Kommen die Wölfe nochmals zurück oder ergeben sie sich ihrem Schicksal? Getreu dem Motto „Wölfe geben niemals auf“ setzten die Wölfe ein wichtiges Lebenszeichen. Geisberger gelang der enorm wichtige Anschlusstreffer. Zuvor ließ man ein Überzahlspiel ohne nennenswerte Szenen verstreichen, aber Geisberger war es wie erwähnt vorbehalten, der trocken nach Bullygewinn von Gare abzog und Kristian keine Chance ließ. Möglichkeiten gab es in der Folgezeit auf beiden Seiten, im Brennpunkt standen die beiden Torsteher. Die Selber beraubten sich aber ihrer besten Chancen selbst, der durchaus mögliche 3:4 Anschlusstreffer in doppelter Überzahl wollte aber trotz vieler guter Szenen nicht fallen. Die Chance auf den dritten Treffer, der sicherlich Landshut noch nervöser hätte werden lassen, vertan - der EVL verteidigte erfolgreich mit Mann und Maus den Zwei-Tore-Vorsprung. Auch der heimische EVL-Anhang spürte, dass die Wölfe das Spiel noch nicht abgehakt hatten und feuerte sein Team lautstark an. Kampf um jeden Zentimeter Eis in den Folgeminuten bis zur Pause von Drittel zwei, welches die Wölfe mit 1:0 gewannen Rabenschwarz begannen die letzten 20 Minuten für die Gäste. Mehr als strittig und überzogen zugleich die verhängte Strafzeit gegen Schneider für Spielverzögerung. Der EV Landshut bestrafte dies eiskalt und erhöhte mit seinem zweiten Überzahltreffer an diesem Abend auf 5:2. Die Entscheidung? Nein. Die Selber Wölfe gaben sich immer noch nicht auf und kamen nochmals zurück. Als der EV Landshut gerade wieder komplett war, schlug es hinter Goalie Kristian ein – der alte Zwei-Tore-Rückstand war wieder hergestellt, Maaßen der Torschütze. Und es waren weiterhin die Wölfe mit den besseren Chancen – Pauker, McNaughton, aber Goalie Kristian wie so oft Endstation.  In der Schlussphase setzte VER-Coach Henry Thom alles auf eine Karte, nahm frühzeitig Goalie Suvelo für einen zusätzlichen Feldspieler vom Eis. Dies wurde aber nicht belohnt, Landshut konnte noch zweimal in das verwaiste Tor einnetzen. Um 21.45 Uhr mit der Schlusssirene war es dann perfekt – die Wölfe hatten Sommerpause, die Fans des EVL feierten den Viertelfinaleinzug.

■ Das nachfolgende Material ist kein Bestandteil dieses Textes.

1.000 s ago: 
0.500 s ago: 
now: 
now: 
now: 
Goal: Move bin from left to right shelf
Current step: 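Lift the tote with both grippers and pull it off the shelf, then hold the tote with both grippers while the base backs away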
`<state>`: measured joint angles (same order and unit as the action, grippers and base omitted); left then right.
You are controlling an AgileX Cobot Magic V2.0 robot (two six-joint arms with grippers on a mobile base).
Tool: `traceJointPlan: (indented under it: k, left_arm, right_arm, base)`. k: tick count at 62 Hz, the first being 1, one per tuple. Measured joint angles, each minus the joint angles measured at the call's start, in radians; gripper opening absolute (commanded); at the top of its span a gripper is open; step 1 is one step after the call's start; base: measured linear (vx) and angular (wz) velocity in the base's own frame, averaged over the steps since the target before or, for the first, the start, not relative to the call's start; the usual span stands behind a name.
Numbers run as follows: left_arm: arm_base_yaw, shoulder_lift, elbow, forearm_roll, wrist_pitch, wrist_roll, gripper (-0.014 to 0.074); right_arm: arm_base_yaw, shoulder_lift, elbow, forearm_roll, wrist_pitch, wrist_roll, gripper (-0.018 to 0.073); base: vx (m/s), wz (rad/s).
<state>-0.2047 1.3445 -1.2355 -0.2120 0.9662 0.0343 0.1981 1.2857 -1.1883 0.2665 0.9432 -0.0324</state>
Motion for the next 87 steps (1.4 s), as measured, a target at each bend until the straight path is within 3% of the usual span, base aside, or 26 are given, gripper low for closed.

Tore: 0:1 (10.) Piwowarczyk (Heilman), 1:1 (13.) Thornton (Hammer, Geipel/5-3), 2:1 (15.) Draxinger (Pozivil), 3:1 (19.) Abstreiter, 4:1 (20.) Forster (Baumgartner, Jarret), 4:2 (26.) Geisberger (Gare), 5:2 (41.) Draxinger (Abstreiter/5-4), 5:3 (45.) Maaßen (Heilman), 6:3 (57.) Doyle (ENG), 7:3 (57.) Sedlar (Zitterbart/ENG). Strafen: Landshut 8, Selb 8. Zuschauer: 2395.